(WHAT YOU WILL DO):
Repeat the listing below in full, exactly as it stands.

(EXTRACTED RECORDS):

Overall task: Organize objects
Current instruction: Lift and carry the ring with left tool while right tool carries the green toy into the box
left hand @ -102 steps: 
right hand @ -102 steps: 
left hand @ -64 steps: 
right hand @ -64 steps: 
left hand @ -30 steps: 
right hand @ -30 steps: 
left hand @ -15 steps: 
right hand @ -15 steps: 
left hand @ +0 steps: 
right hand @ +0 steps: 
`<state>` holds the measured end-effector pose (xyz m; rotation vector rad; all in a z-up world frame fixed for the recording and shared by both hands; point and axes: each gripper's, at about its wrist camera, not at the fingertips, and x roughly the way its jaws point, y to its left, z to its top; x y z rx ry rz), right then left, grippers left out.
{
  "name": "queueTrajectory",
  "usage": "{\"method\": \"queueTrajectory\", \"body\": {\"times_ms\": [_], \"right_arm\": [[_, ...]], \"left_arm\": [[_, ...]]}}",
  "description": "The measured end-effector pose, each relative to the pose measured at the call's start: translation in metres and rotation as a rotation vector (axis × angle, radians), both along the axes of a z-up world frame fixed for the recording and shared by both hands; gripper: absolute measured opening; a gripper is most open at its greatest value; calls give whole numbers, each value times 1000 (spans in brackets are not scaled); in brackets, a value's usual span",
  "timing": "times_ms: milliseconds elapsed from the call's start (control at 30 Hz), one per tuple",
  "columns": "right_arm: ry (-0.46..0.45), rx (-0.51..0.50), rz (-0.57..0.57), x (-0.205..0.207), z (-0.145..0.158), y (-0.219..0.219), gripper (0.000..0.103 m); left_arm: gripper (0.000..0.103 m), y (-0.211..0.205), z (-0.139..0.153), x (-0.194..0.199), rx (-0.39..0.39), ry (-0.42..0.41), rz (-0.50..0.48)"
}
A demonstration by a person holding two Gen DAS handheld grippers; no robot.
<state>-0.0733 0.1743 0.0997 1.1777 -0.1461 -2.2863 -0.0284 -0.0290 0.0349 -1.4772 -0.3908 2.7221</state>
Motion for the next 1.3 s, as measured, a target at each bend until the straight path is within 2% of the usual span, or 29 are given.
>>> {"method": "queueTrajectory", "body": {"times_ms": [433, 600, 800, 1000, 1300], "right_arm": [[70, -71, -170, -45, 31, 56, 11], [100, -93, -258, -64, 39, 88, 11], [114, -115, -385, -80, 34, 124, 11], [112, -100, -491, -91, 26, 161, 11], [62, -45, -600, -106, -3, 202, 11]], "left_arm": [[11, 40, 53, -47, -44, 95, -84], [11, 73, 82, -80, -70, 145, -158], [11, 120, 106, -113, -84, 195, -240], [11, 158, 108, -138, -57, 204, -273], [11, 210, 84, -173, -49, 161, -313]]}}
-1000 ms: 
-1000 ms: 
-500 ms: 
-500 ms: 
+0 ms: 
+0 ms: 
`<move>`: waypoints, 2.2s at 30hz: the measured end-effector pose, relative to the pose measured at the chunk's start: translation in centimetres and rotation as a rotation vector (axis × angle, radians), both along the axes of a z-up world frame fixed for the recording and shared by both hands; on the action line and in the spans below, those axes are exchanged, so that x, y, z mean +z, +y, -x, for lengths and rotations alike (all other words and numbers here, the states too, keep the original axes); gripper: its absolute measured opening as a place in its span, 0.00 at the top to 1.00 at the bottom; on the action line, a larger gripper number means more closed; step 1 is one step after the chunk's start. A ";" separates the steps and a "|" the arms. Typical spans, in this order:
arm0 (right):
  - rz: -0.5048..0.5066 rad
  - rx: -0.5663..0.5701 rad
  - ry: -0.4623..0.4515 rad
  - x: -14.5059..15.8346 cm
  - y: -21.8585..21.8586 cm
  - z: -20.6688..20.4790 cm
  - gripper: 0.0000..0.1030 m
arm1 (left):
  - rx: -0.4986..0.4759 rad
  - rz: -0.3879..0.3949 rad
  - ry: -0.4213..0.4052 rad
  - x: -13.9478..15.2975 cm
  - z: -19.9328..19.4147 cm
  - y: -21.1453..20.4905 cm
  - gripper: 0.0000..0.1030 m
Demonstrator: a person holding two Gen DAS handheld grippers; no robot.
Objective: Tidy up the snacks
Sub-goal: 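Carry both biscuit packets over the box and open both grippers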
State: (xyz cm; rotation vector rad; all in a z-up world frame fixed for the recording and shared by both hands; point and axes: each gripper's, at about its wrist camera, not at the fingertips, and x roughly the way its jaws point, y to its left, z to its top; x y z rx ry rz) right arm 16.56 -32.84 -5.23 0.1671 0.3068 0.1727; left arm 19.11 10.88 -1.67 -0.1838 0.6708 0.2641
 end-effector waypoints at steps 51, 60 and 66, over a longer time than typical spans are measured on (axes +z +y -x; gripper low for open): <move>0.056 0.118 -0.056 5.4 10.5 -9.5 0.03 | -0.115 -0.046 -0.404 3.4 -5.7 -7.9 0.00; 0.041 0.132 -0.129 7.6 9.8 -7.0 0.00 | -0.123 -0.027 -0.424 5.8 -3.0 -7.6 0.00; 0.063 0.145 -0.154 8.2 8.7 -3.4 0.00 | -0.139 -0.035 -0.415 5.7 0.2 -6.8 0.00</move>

(YOUR SOLUTION):
Overall task: Organize objects
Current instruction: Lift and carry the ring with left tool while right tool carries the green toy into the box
left hand @ -102 steps: 
right hand @ -102 steps: 
left hand @ -64 steps: 
right hand @ -64 steps: 
left hand @ -30 steps: 
right hand @ -30 steps: 
left hand @ -15 steps: 
right hand @ -15 steps: 
left hand @ +0 steps: 
right hand @ +0 steps: 
`<state>` holds the measured end-effector pose (xyz m; rotation vector rad; all in a z-up world frame fixed for the recording and shared by both hands; point and axes: each gripper's, at about its wrist camera, not at the fingertips, and x roughly the way its jaws point, y to its left, z to its top; x y z rx ry rz), right then left, grippers left out.
{
  "name": "queueTrajectory",
  "usage": "{\"method\": \"queueTrajectory\", \"body\": {\"times_ms\": [_], \"right_arm\": [[_, ...]], \"left_arm\": [[_, ...]]}}",
  "description": "The measured end-effector pose, each relative to the pose measured at the call's start: translation in metres and rotation as a rotation vector (axis × angle, radians), both along the axes of a z-up world frame fixed for the recording and shared by both hands; gripper: absolute measured opening; a gripper is most open at its greatest value; calls give whole numbers, each value times 1000 (spans in brackets are not scaled); in brackets, a value's usual span",
  "timing": "times_ms: milliseconds elapsed from the call's start (control at 30 Hz), one per tuple",
  "columns": "right_arm: ry (-0.46..0.45), rx (-0.51..0.50), rz (-0.57..0.57), x (-0.205..0.207), z (-0.145..0.158), y (-0.219..0.219), gripper (0.000..0.103 m); left_arm: gripper (0.000..0.103 m), y (-0.211..0.205), z (-0.139..0.153), x (-0.194..0.199), rx (-0.39..0.39), ry (-0.42..0.41), rz (-0.50..0.48)"
}
A demonstration by a person holding two Gen DAS handheld grippers; no robot.
<state>-0.0733 0.1743 0.0997 1.1777 -0.1461 -2.2863 -0.0284 -0.0290 0.0349 -1.4772 -0.3908 2.7221</state>
Motion for the next 1.3 s, as measured, a target at each bend until the straight path is within 2% of the usual span, or 29 are given.
>>> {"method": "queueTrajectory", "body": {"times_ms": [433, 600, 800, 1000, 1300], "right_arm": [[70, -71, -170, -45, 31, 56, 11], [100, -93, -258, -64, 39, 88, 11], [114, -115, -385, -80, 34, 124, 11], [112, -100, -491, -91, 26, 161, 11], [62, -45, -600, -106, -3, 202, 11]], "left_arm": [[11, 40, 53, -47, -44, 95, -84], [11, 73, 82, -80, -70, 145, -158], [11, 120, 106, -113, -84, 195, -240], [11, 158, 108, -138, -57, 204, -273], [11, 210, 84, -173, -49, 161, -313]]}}
-1000 ms: 
-1000 ms: 
-500 ms: 
-500 ms: 
+0 ms: 
+0 ms: 
`<move>`: waypoints, 2.2s at 30hz: the measured end-effector pose, relative to the pose measured at the chunk's start: translation in centimetres and rotation as a rotation vector (axis × angle, radians), both along the axes of a z-up world frame fixed for the recording and shared by both hands; on the action line and in the spans below, those axes are exchanged, so that x, y, z mean +z, +y, -x, for lengths and rotations alike (all other words and numbers here, the states too, keep the original axes); gripper: its absolute measured opening as a place in its span, 0.00 at the top to 1.00 at the bottom; on the action line, a larger gripper number means more closed; step 1 is one step after the chunk's start. A ";" separates the steps and a "|" the arms. Typical spans, in this order:
arm0 (right):
  - rz: -0.5048..0.5066 rad
  - rx: -0.5663..0.5701 rad
  - ry: -0.4623..0.4515 rad
  - x: -14.5059..15.8346 cm
  - y: -21.8585..21.8586 cm
  - z: -20.6688..20.4790 cm
  - gripper: 0.0000..0.1030 m
arm1 (left):
  - rx: -0.4986..0.4759 rad
  - rz: -0.3879..0.3949 rad
  - ry: -0.4213..0.4052 rad
  - x: -13.9478..15.2975 cm
  - z: -19.9328..19.4147 cm
  - y: -21.1453..20.4905 cm
  - gripper: 0.0000..0.1030 m
Demonstrator: a person holding two Gen DAS handheld grippers; no robot.
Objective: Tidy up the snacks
Sub-goal: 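Carry both biscuit packets over the box and open both grippers
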State: (xyz cm; rotation vector rad; all in a z-up world frame fixed for the recording and shared by both hands; point and axes: each gripper's, at about its wrist camera, not at the fingertips, and x roughly the way its jaws point, y to its left, z to its top; x y z rx ry rz) right arm 16.56 -32.84 -5.23 0.1671 0.3068 0.1727; left arm 19.11 10.88 -1.67 -0.1838 0.6708 0.2641
 end-effector waypoints at steps 51, 60 and 66, over a longer time than typical spans are measured on (axes +z +y -x; gripper low for open): <move>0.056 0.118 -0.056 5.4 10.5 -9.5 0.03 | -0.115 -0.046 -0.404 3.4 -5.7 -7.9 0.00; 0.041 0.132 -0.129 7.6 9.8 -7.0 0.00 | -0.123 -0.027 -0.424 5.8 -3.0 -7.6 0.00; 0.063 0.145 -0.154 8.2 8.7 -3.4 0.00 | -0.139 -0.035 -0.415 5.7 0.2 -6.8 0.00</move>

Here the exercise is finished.